Exercise objective ->
Beneath this instruction is a block of data; output from it exactly the lines that run from the one containing "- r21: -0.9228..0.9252" through the one containing "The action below", inclusive.

--- Extracted information ---

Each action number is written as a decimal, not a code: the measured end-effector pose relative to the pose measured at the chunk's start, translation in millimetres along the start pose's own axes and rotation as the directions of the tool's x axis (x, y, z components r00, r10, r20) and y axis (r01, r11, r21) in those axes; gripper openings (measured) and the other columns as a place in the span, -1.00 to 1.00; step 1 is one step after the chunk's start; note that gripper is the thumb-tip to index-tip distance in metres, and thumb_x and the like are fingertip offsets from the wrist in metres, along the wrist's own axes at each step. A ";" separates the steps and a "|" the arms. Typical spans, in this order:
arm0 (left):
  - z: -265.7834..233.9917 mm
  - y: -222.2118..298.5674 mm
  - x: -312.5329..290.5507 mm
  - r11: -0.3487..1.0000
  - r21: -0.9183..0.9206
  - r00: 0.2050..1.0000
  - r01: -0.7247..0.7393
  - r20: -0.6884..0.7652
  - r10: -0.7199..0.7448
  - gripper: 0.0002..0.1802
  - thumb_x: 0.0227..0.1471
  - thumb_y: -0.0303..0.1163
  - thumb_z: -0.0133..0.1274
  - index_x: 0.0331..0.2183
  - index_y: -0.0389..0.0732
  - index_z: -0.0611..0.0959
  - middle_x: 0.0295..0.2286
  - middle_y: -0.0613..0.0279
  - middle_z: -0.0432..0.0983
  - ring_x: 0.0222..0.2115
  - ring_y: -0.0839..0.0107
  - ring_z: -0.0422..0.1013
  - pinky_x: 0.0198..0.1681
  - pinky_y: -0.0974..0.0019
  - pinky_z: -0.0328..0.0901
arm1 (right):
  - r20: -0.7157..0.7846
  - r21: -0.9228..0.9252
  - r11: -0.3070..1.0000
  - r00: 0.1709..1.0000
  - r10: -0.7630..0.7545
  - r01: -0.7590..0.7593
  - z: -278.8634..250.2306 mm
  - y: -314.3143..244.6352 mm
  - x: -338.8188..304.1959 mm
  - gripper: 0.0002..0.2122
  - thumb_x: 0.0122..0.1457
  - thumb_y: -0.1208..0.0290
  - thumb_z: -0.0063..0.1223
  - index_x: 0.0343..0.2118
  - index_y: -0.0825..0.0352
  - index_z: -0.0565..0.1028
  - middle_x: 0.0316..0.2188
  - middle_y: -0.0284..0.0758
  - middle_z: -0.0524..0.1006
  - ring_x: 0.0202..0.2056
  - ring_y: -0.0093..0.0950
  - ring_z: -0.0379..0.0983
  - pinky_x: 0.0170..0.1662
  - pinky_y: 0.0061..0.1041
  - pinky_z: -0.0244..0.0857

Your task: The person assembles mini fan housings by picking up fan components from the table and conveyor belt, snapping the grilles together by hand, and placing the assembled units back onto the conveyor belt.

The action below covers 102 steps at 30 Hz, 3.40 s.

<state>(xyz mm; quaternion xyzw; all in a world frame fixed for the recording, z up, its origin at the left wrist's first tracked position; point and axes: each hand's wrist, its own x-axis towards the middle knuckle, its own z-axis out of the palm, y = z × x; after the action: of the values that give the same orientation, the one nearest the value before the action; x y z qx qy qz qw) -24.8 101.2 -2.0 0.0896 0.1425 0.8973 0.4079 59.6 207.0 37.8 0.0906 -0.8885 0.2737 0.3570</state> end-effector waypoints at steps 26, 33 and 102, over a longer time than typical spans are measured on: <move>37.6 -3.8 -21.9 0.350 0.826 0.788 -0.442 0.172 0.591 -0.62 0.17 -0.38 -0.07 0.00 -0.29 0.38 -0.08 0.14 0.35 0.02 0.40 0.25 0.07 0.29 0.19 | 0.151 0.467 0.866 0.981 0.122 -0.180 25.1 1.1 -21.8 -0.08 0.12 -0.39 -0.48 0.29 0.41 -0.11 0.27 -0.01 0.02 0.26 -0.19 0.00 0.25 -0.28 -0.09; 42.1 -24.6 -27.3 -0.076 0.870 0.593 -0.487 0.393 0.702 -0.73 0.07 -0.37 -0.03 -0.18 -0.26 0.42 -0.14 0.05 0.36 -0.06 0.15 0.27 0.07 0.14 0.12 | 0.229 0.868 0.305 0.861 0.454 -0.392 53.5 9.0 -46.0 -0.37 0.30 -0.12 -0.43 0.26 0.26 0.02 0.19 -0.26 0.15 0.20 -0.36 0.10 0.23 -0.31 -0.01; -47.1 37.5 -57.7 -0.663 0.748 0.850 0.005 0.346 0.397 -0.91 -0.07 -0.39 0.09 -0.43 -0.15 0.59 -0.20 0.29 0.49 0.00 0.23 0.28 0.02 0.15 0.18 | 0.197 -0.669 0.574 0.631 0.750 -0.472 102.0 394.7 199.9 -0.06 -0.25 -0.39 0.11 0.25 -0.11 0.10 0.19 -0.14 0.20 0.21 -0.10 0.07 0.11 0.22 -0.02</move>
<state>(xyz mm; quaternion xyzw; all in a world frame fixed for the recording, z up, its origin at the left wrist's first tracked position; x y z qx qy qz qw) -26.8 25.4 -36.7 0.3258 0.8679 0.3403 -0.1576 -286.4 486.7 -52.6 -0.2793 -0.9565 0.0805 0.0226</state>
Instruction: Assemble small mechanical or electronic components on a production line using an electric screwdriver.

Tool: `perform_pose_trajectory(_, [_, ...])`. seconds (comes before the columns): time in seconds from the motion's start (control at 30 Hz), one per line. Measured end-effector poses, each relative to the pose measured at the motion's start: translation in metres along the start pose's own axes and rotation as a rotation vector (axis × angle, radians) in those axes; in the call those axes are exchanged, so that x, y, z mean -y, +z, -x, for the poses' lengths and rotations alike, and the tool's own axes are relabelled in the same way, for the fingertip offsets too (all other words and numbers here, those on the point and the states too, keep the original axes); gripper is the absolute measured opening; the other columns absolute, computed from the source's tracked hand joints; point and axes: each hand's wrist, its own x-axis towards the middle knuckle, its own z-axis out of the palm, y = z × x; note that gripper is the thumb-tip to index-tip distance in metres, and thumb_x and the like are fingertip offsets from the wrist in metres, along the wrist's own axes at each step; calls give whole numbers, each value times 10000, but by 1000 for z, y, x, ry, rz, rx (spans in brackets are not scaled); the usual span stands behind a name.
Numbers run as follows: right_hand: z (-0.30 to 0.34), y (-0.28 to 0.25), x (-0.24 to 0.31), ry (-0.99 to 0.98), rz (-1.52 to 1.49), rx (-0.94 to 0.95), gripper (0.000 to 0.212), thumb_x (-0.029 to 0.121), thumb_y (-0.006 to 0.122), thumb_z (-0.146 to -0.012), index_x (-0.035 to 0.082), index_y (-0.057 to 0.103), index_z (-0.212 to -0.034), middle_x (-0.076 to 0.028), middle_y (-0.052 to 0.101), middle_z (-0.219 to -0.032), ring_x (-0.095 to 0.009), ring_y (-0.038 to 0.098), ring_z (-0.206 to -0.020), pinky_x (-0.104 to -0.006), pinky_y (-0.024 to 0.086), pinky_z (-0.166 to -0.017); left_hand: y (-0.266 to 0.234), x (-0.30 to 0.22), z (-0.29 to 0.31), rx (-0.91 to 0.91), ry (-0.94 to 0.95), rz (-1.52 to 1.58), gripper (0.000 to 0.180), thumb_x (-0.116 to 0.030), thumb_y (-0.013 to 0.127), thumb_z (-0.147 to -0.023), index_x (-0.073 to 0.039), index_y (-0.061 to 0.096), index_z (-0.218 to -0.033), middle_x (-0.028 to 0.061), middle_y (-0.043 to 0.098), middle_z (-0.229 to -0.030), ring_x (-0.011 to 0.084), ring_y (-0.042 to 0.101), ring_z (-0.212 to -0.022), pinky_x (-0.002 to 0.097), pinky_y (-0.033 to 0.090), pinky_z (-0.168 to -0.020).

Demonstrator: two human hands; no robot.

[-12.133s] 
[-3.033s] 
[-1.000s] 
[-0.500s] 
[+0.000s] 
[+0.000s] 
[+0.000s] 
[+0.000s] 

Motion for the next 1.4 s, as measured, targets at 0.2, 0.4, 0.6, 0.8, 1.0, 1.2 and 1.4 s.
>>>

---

Final answer ->
  - r21: -0.9228..0.9252
  - r11: -0.3070..1.0000
  - r00: 0.1709..1.0000
  - r10: -0.7630..0.7545
  - r01: -0.7590..0.7593
  - z: -278.8634..250.2306 mm
  - y: -314.3143..244.6352 mm
  - x: -338.8188..304.1959 mm
  - gripper: 0.0002..0.2122
  - thumb_x: 0.0122..0.1457
  - thumb_y: -0.1208..0.0290
  - thumb_z: -0.0063..0.1223
  - index_x: 0.0343..0.2118
  - index_y: -0.0825..0.0352
  - index_z: -0.0565..0.1028
  - middle_x: 0.0316..0.2188
  - middle_y: -0.0284..0.0758
  - middle_z: -0.0524..0.1006
  - ring_x: 0.0202..0.2056
  - ring_y: -0.0093..0.0950
  - ring_z: -0.0379..0.0983
  - pinky_x: 0.0170..0.1662
  - pinky_y: 0.0061..0.1041
  - pinky_z: -0.0244..0.0857

Your task: The person assembles mini fan housings by picking up fan components from the table and conveyor belt, snapping the grilles together by hand, and placing the assembled units back onto the conveyor belt.

The action below covers 102 steps at 30 Hz, 3.40 s.

Nothing remains to be added to the output.